Understanding Find Duplicates utility logic

[searched the forum and found a related topic here, but not sure if I’m seeing the improvements]

After having scanned the Guilty Pleasure playlist I did get many good suggestions for Duplicate songs, but many also still got through, even with High Tolerance. E.g. some ‘radio edits’ were reported as duplicate (as I expected), which helped me a lot to clean things up.

However, the list still has plenty of duplicates remaining which were not reported. I would like to stand why these weren’t reported with High Tolerance mode on.

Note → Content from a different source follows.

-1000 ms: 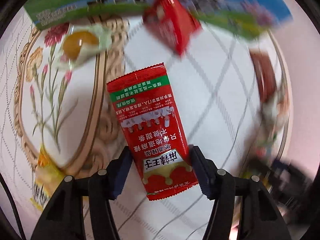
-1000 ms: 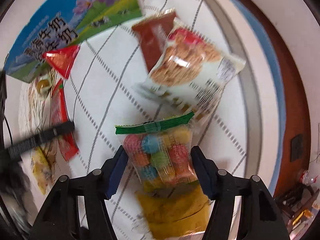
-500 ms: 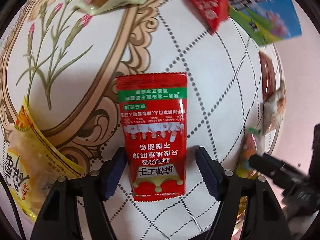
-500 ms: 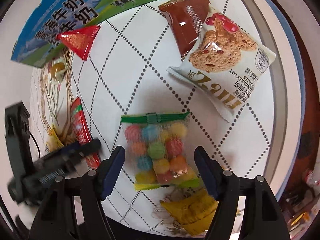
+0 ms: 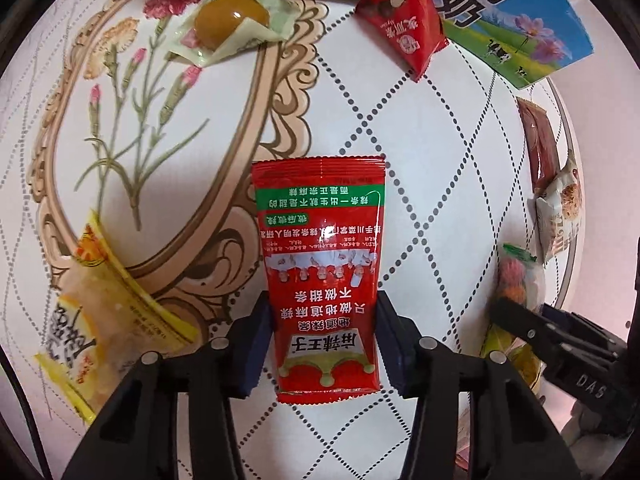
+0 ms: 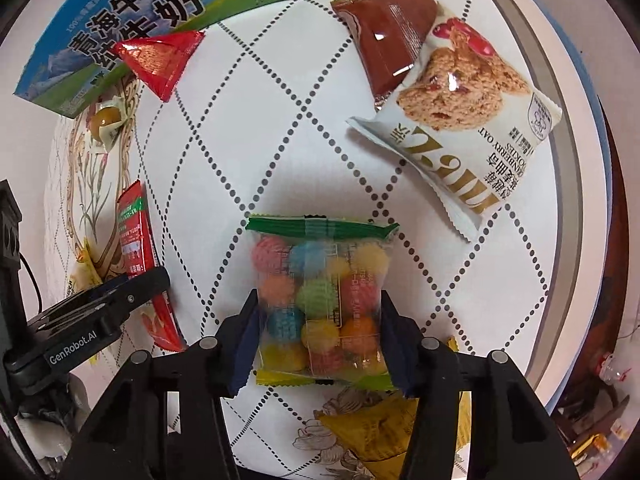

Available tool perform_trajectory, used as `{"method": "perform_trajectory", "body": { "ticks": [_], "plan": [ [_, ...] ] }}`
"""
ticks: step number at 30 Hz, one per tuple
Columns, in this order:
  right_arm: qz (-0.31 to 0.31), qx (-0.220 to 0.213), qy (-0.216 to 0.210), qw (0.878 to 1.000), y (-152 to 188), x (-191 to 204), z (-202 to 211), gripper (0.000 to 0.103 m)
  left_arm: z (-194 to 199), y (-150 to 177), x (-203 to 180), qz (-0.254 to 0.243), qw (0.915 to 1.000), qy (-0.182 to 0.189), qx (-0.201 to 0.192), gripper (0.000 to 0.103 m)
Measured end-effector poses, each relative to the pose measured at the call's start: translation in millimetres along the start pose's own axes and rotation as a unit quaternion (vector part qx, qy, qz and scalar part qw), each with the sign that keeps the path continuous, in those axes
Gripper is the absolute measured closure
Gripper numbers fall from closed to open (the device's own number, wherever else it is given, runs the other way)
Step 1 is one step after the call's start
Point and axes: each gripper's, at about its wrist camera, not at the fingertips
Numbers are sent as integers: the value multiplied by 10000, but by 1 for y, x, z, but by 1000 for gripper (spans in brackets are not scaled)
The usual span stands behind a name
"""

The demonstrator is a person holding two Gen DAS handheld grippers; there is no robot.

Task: Organize snacks
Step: 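Grasp the red sauce sachet with the left gripper while the right grasps the candy-ball bag, then place the sachet and candy bag into the box and open both grippers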

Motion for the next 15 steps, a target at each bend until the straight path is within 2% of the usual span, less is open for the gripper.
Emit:
{"method": "perform_trajectory", "body": {
  "ticks": [6,10,15],
  "plan": [
    [81,-146,-248,9996,3,8,17,49,28,1,-8,-144,9998,94,-136,57],
    [189,-295,-483,9982,3,18,39,49,62,3,-15,-223,9982,408,-386,57],
    [314,-680,-810,9939,-9,27,84,49,109,-12,-31,-384,9936,648,-846,57]
  ]
}}
Point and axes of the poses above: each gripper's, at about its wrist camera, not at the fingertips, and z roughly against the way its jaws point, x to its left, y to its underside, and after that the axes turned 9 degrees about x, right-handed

Some thoughts / questions on High Tolerance mode:

  • I expected Lexicon to not consider any text in brackets, but I guess it still does? E.g. ‘remixed’, ‘remaster’, ‘edit’, ‘extended’)
  • I expected any special character differences between artists to be ignored.
  • I expected a typo ‘belive’ vs ‘believe’ or ‘Michel’ vs ‘Michael’ to be caught and reported as duplicate (just one character different)
  • I didn’t expected Uppercase or Lowercase differences to still get through, as in ‘Kylie Minoque - Can’t Get You Out Of My Head’
  • All of the above came together in the Vengaboys set of songs :wink:

ps: If you need a proper database with multiple of these duplicates, it seems that mine is a good one for testing :wink:

There are a bunch of rules Lexicon uses here. Just to give you some feedback on what I can see in the screenshot:

  • Nena: titles are too different. Common text like “radio edit” is ignored but “2002 radio” is not common. I don’t think “new version” is common either though could be ignored safely probably.
  • Toto: I would think it finds the typo’s version on high tolerance so that’s something I’ll see if I can improve. Words like “Clean” are only ignored if they are inside parentheses because otherwise it may be part of a title eg “Come back clean”
  • Sir mix a lot: the typo check is actually only titles, not on artists. You can use the Artist Cleanup feature (Quick Fixes in the sidebar) to create uniform artists quite quickly so definitely give that a try.
  • Ace of base: this is a remix and not considered a duplicate even on high tolerance

Thanks! Some good guidance to help me clean things up a bit more. Recipes to the rescue :wink: